Note that one uses a window to capture a block of ACS, just like in the conventional (modified) periodogram based spectral estimation where a block of $x[n]$ is captured by the window. However there is an important difference here.

The spectrum estimate should posses the general properties of a valid power spectrum: being nonnegative, being even symmetric etc. Now in the frequency domain techniques (periodogram, averaged periodogram (Welch)) this is always the case with any real and even window $w[n]$ selection. However in the autocorrelation estimation based method, it's not guaranteed that the resulting spectrum estimate will be nonnegative. Therefore In order to guarantee that the estimated spectrum is nonnegative (valid), not every window but those with a specific charather should be used.

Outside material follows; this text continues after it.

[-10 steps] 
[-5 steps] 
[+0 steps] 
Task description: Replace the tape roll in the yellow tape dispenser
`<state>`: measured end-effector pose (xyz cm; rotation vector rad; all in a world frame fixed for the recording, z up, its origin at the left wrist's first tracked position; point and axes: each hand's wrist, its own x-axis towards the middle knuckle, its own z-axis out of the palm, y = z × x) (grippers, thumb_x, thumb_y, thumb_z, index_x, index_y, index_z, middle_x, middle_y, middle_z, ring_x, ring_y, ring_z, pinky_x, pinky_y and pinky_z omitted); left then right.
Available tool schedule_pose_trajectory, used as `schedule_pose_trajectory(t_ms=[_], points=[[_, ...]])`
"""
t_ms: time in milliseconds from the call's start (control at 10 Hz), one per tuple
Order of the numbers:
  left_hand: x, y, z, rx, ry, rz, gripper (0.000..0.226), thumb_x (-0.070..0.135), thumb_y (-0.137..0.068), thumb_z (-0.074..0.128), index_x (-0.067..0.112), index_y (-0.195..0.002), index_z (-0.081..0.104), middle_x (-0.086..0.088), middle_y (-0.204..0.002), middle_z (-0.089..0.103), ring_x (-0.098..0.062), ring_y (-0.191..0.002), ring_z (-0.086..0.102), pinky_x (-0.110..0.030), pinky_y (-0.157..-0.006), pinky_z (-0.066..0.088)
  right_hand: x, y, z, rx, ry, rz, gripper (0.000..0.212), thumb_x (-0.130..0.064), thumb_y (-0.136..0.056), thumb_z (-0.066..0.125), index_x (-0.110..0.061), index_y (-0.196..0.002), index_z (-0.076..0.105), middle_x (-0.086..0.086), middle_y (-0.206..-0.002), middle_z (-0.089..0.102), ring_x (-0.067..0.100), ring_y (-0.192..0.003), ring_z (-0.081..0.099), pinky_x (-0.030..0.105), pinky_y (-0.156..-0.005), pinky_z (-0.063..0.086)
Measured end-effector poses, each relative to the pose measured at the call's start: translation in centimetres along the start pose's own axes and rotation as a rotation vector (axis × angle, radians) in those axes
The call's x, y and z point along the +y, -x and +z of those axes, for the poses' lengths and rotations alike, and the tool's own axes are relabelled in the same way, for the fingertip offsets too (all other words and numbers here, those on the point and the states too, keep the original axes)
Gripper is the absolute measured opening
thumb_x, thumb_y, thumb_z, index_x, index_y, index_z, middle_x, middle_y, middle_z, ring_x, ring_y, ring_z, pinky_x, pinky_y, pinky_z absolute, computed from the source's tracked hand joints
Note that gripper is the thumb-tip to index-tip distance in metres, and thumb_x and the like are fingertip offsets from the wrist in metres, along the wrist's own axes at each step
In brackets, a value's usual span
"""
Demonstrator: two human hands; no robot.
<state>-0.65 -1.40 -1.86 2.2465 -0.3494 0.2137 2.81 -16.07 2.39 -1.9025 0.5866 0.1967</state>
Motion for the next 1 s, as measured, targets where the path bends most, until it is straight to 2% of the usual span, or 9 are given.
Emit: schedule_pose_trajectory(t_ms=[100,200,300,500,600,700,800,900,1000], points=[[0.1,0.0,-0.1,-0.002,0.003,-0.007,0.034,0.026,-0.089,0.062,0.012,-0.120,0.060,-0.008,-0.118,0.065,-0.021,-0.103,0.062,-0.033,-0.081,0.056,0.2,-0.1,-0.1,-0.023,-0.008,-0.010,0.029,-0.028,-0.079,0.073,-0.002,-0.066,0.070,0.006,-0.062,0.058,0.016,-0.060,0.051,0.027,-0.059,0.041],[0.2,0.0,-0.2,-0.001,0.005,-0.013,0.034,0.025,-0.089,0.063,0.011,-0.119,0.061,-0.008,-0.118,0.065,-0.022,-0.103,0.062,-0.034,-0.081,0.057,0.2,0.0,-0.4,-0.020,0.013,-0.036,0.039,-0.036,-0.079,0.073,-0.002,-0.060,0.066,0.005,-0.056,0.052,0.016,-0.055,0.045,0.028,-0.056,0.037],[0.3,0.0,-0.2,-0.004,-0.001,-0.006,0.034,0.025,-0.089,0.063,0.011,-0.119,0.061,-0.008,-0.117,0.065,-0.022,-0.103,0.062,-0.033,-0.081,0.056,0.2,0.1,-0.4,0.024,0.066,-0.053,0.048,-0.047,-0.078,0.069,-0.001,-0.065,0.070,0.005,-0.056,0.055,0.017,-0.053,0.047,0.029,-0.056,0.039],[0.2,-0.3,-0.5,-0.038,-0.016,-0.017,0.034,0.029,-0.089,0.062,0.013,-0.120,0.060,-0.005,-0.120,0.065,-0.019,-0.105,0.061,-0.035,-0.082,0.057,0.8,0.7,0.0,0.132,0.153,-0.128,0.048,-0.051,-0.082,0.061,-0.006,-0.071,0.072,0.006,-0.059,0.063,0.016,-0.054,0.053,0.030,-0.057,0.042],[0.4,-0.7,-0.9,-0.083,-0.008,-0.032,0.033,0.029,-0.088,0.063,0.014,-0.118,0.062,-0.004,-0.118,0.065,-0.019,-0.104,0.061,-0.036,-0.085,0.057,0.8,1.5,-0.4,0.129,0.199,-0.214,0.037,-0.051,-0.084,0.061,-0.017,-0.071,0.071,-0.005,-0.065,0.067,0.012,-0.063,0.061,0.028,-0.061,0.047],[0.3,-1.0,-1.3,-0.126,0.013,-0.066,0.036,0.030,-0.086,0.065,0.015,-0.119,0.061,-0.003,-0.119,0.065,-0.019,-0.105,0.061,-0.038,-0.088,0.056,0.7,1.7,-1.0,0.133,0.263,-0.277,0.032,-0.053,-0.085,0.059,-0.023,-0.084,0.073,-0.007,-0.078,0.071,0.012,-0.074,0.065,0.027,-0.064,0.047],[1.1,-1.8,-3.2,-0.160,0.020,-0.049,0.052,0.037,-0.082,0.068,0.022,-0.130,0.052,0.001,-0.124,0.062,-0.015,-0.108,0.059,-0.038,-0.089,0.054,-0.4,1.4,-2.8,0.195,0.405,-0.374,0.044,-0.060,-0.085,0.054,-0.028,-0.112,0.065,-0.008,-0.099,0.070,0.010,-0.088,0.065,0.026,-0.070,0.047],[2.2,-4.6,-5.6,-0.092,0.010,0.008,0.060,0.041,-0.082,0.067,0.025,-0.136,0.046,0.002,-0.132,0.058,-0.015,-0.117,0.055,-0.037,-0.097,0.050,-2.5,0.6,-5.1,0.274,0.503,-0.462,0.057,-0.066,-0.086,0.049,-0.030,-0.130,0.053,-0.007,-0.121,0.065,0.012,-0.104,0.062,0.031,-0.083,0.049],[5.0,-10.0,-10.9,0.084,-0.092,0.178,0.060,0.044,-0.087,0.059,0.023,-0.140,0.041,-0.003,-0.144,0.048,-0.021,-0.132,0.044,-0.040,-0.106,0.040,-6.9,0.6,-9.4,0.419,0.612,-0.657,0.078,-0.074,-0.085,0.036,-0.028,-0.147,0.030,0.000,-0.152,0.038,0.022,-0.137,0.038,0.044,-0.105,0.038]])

The characteristic (of the window) which yields an always nonnegative (valid) spectrum estimate is that window's Fourier transform be nonnegative; $W(e^{j\omega}) \geq 0$ for all $\omega$. And this condition will be satisfied whenever the window $w[n]$ is obtained by $w[n] = v[n] \star v[-n]$ for an arbitrary $v[n]$. When this is the case, the obtained window will have a nonnegative Fourier transform as can be seen: $$W(e^{j\omega}) = V(e^{j\omega}) V(e^{j\omega})^* = |V(e^{j\omega})|^2 \geq 0$$

which will yield a nonnegative spectrum estimate. Of course $v[n]$ should posses other properties so that $w[n]$ will posses desirable features to improve the estimate. Note that a Bartlett (triangular) window satisfies this condition, but rectengular, Hamming, Hanning, Kaiser etc., do not.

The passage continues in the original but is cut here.